**DATASET RECORDS**
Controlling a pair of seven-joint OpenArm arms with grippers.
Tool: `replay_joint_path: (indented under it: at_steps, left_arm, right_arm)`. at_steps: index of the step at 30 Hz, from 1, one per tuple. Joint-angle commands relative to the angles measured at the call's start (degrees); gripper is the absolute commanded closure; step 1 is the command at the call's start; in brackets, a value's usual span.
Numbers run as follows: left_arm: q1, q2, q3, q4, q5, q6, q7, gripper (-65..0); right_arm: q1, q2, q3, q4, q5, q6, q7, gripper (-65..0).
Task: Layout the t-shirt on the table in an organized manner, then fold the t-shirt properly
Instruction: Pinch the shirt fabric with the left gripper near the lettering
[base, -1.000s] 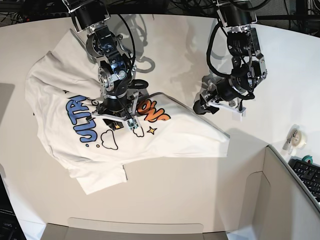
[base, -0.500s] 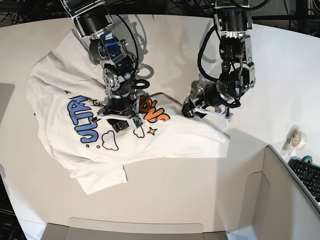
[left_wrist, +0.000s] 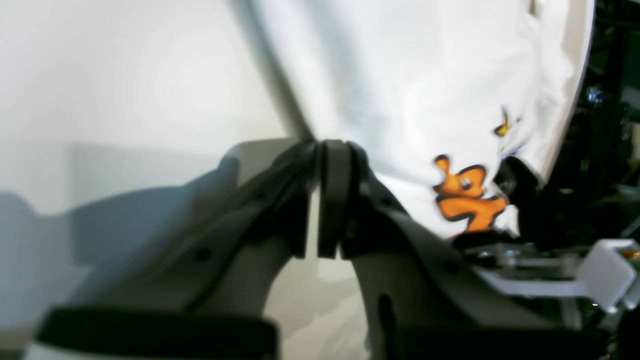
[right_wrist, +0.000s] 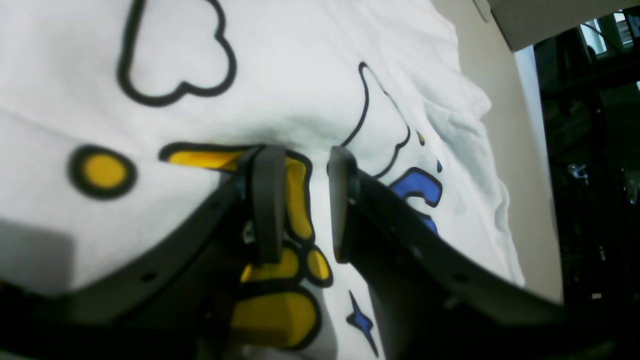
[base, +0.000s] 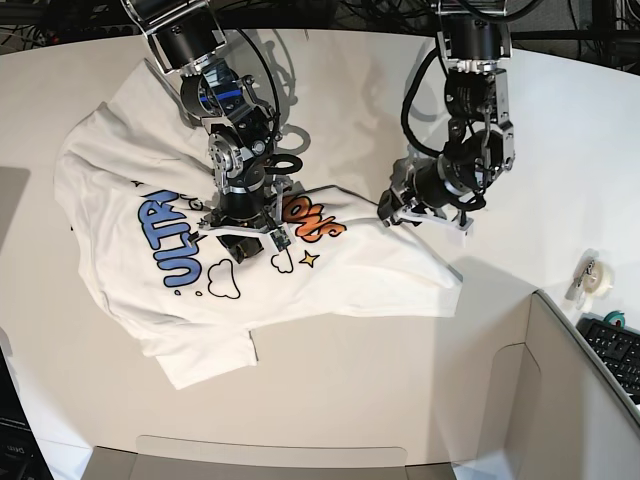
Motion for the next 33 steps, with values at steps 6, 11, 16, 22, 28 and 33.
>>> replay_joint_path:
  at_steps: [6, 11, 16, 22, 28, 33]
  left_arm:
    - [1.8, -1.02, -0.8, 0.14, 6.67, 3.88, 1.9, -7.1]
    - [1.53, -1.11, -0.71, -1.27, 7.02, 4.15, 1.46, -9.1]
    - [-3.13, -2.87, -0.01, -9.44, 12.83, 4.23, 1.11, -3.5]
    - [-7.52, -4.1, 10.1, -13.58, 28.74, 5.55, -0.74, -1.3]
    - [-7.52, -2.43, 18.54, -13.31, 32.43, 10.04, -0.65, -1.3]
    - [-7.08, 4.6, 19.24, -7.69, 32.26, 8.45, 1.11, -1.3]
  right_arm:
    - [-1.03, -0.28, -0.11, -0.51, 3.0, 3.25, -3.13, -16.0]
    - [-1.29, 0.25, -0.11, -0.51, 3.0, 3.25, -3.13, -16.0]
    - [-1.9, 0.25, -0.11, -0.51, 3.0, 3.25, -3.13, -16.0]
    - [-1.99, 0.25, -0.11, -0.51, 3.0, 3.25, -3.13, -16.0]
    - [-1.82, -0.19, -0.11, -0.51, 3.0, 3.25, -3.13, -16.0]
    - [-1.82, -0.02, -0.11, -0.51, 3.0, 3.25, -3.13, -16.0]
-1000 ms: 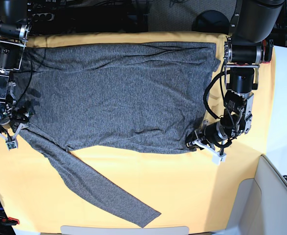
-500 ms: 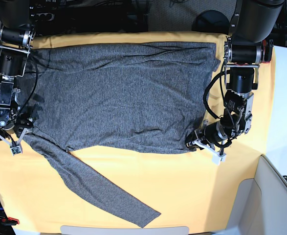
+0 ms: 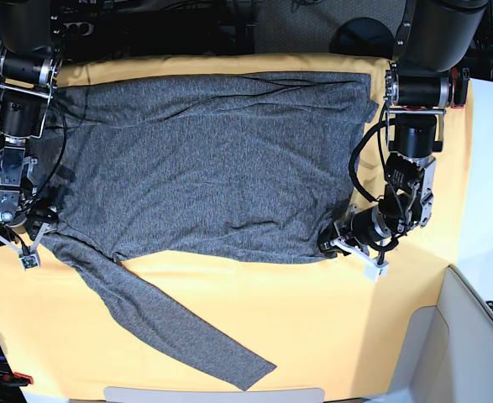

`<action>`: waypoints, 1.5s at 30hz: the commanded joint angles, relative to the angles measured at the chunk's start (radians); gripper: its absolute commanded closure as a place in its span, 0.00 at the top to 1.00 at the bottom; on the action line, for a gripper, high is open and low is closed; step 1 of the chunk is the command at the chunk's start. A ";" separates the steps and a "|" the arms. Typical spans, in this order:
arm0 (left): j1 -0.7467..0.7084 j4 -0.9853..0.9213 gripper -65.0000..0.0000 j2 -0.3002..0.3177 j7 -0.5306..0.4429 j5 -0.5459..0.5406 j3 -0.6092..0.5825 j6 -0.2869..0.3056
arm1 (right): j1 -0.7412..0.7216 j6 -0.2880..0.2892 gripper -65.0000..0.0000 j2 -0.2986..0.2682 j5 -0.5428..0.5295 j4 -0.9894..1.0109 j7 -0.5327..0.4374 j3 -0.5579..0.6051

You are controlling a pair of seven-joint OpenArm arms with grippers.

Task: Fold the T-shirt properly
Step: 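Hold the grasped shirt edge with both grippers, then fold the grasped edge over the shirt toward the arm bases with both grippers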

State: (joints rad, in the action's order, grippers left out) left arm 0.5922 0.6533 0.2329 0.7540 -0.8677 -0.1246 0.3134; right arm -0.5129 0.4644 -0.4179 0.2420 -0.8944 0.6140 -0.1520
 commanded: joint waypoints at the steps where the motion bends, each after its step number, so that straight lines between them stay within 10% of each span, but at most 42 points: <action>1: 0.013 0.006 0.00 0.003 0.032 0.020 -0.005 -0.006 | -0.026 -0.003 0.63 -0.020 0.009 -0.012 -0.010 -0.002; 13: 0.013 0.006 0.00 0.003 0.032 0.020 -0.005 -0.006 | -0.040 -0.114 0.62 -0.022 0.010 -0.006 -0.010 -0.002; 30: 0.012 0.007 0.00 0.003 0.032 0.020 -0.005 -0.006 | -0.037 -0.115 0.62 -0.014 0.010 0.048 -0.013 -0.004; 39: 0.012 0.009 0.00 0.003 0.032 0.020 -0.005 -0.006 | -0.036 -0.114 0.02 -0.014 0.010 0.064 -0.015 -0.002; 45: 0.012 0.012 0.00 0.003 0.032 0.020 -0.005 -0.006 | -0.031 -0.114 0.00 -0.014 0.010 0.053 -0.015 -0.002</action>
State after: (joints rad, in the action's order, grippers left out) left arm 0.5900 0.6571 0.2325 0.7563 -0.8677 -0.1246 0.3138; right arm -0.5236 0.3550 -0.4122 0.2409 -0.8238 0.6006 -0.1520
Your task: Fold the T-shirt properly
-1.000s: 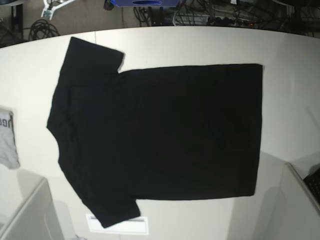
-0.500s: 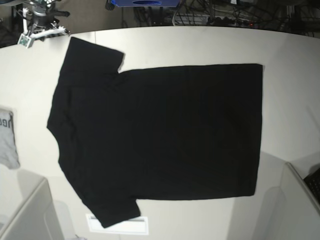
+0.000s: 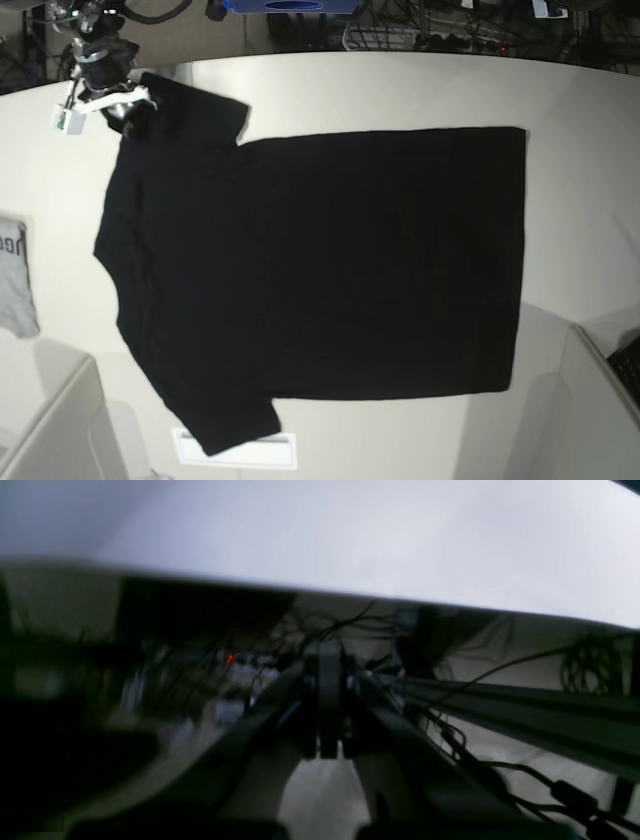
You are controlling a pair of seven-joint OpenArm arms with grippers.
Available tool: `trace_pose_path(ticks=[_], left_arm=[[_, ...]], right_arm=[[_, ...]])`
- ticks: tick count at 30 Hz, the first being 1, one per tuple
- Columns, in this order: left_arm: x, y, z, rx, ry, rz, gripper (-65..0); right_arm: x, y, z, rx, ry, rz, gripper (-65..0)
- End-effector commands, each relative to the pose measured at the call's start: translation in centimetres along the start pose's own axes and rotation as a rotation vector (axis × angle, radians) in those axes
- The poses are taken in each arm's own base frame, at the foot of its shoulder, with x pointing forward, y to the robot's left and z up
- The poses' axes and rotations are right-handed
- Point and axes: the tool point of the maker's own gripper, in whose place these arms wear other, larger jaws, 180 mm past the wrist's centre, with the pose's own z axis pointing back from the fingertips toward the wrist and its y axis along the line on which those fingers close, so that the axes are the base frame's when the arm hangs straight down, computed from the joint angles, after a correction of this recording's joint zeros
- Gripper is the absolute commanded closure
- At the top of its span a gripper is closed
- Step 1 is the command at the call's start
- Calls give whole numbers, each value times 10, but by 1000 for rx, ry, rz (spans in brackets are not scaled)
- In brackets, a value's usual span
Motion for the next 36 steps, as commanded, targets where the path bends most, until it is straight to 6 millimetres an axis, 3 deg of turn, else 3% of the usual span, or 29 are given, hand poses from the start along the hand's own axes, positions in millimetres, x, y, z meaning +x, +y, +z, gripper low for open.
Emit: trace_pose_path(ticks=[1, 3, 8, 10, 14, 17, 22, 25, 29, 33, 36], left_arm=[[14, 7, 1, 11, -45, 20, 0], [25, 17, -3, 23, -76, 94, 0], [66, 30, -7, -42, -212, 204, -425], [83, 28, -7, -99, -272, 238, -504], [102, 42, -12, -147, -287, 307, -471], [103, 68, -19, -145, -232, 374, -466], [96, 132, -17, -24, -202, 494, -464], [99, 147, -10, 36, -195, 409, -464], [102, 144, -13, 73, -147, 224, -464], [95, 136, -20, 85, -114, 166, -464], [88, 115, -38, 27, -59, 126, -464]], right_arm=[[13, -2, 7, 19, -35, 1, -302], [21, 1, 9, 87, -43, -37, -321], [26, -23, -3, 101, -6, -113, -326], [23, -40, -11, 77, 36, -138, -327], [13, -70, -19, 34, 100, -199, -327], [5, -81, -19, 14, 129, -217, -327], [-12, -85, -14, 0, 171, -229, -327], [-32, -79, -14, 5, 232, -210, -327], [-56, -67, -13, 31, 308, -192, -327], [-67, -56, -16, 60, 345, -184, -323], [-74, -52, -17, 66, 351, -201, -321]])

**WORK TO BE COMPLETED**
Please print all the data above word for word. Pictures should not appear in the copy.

**SOLUTION TO THE PROBLEM**
Controlling a pair of seven-joint OpenArm arms with grippers.
Tool: `replay_joint_path: (indented under it: at_steps, left_arm, right_arm)`. at_steps: index of the step at 30 Hz, from 1, one per tuple. Joint-angle commands relative to the angles measured at the call's start (degrees); gripper is the absolute commanded closure; step 1 is the command at the call's start; in brackets, a value's usual span.
Numbers run as follows: left_arm: q1, q2, q3, q4, q5, q6, q7, gripper (-65..0); right_arm: q1, q2, q3, q4, q5, q6, q7, gripper (-65..0).
Task: Layout the t-shirt on the table in an organized manner, then fold the t-shirt properly
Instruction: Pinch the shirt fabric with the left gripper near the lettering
[base, -1.000s] 
[base, -0.500s] 
[left_wrist, +0.000s] 
[right_wrist, +0.000s] 
[base, +0.000s] 
Motion for the next 33 steps, with values at steps 6, 11, 16, 22, 28 and 33.
>>> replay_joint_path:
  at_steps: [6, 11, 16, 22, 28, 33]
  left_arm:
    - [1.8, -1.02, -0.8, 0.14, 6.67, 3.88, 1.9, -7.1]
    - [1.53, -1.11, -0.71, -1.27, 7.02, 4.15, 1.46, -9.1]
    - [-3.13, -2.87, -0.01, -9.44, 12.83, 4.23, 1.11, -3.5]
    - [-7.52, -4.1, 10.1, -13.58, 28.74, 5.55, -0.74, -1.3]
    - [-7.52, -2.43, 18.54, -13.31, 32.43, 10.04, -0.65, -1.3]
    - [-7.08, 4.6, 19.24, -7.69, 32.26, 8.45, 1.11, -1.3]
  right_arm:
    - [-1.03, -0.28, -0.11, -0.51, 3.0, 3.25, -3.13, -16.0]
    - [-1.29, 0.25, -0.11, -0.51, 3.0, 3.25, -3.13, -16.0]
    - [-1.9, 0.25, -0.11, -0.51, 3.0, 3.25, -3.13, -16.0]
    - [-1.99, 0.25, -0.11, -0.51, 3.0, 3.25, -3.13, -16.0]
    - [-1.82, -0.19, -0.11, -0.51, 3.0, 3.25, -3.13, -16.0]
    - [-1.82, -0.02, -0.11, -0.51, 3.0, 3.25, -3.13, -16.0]
-1000 ms: 
-500 ms: 
+0 ms: 

`<action>`: waypoints, 1.5s at 30hz: the commanded joint angles, relative to the angles measured at the chunk's start (radians); gripper: its absolute commanded closure as a place in its span, 0.00 at the top to 1.00 at the bottom; on the action line, for a gripper, high is open and low is closed; step 1 of the chunk is the command at the chunk's start. A ";" separates the steps and a "|" the arms. Typical spans, in this order:
arm0 (left): j1 -0.7467..0.7084 j4 -0.9853..0.9213 gripper -65.0000..0.0000 j2 -0.3002..0.3177 j7 -0.5306..0.4429 j5 -0.5459..0.5406 j3 -0.6092..0.5825 j6 -0.2869..0.3056
arm1 (right): j1 -0.7412..0.7216 j6 -0.2880..0.2892 gripper -65.0000..0.0000 j2 -0.2986..0.2682 j5 -0.5428..0.5295 j4 -0.9894..1.0109 j7 -0.5327..0.4374 j3 -0.5579..0.6051

You are controlling a pair of seven-joint OpenArm arms with grippers.

Task: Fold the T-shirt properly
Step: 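Hold the grasped shirt edge with both grippers, then fold the grasped edge over the shirt toward the arm bases with both grippers
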
State: (joints rad, in the action's order, grippers left out) left arm 0.5922 0.6533 0.2329 0.7540 -0.8677 -0.1246 0.3134; right arm -0.5129 0.4644 -0.4179 0.2420 -0.8944 0.6140 -0.1520
 commanded: joint waypoints at the steps where the motion bends, each after its step number, so that straight lines between them stay within 10% of each span, but at most 42 points: <action>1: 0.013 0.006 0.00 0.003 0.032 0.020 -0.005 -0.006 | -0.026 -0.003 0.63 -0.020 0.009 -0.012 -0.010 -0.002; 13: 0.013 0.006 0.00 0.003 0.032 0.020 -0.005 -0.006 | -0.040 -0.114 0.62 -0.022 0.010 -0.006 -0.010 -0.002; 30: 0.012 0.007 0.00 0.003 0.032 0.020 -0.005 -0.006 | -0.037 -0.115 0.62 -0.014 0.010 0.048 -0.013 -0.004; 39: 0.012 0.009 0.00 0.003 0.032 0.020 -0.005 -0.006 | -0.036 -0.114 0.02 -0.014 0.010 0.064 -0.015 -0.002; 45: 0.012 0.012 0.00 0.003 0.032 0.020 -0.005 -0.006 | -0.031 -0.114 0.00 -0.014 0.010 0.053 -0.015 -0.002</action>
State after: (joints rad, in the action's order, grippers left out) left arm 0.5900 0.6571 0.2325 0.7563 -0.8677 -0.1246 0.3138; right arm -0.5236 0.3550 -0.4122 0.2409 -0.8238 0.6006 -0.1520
Your task: Fold the T-shirt properly
-1.000s: 
-0.500s: 
+0.000s: 
You are controlling a pair of seven-joint OpenArm arms with grippers.
Available tool: `trace_pose_path(ticks=[_], left_arm=[[_, ...]], right_arm=[[_, ...]])`
- ticks: tick count at 30 Hz, the first being 1, one per tuple
- Columns, in this order: left_arm: x, y, z, rx, ry, rz, gripper (-65..0); right_arm: x, y, z, rx, ry, rz, gripper (-65..0)
- End-effector commands, each relative to the pose measured at the call's start: translation in centimetres along the start pose's own axes and rotation as a rotation vector (axis × angle, radians) in those axes
- The poses are taken in each arm's own base frame, at the foot of its shoulder, with x pointing forward, y to the robot's left and z up
- The poses' axes and rotations are right-handed
- Point and axes: the tool point of the maker's own gripper, in whose place these arms wear other, larger jaws, 180 mm past the wrist's centre, with the pose's own z axis pointing back from the fingertips toward the wrist and its y axis along the line on which those fingers close, so that the axes are the base frame's when the arm hangs straight down, computed from the joint angles, after a correction of this recording's joint zeros
- Gripper is the absolute commanded closure
- At the top of its span a gripper is closed
- Step 1 is the command at the call's start
- Calls give whole numbers, each value times 10, but by 1000 for rx, ry, rz (spans in brackets are not scaled)
- In brackets, a value's usual span
Motion for the next 36 steps, as commanded, targets where the path bends most, until it is straight to 6 millimetres an axis, 3 deg of turn, else 3% of the usual span, or 29 are given, hand poses from the start along the hand's own axes, positions in millimetres, x, y, z meaning +x, +y, +z, gripper low for open.
Emit: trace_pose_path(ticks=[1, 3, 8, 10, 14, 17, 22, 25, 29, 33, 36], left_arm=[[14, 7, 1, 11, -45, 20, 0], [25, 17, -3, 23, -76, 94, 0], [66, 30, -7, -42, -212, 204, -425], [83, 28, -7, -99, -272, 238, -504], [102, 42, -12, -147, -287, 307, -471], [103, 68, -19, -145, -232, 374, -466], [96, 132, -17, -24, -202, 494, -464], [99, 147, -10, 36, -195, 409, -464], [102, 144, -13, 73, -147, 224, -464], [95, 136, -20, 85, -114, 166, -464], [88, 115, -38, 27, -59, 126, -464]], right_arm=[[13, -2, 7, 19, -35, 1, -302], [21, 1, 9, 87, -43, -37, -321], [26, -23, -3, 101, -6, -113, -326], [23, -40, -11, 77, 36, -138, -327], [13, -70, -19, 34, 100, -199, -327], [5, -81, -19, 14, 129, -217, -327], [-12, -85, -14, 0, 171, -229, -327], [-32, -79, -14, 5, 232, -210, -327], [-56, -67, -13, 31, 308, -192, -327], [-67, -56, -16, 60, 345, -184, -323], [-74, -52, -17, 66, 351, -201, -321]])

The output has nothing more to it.